> [EXTRACTED DATA]
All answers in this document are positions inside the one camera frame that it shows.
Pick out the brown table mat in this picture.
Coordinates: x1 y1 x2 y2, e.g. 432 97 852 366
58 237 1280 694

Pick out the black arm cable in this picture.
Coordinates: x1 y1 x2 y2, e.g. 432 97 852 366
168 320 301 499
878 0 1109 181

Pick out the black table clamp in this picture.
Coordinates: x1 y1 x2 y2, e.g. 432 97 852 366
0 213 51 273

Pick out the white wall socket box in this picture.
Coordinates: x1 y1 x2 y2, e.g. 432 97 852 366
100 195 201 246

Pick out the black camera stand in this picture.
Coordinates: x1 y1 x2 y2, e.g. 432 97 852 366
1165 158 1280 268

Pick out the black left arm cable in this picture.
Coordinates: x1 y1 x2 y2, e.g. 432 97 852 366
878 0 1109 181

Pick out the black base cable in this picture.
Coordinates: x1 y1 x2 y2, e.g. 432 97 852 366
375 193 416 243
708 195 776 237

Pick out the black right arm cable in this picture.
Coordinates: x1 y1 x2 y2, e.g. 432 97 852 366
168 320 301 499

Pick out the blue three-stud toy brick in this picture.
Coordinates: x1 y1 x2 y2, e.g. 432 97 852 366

> [TASK REQUIREMENTS] Each line of the data above containing the string "camera" is to be copied.

> [TASK SOLUTION]
All answers in this document are positions inside the one camera frame that it shows.
Pick out the black camera stand in this picture.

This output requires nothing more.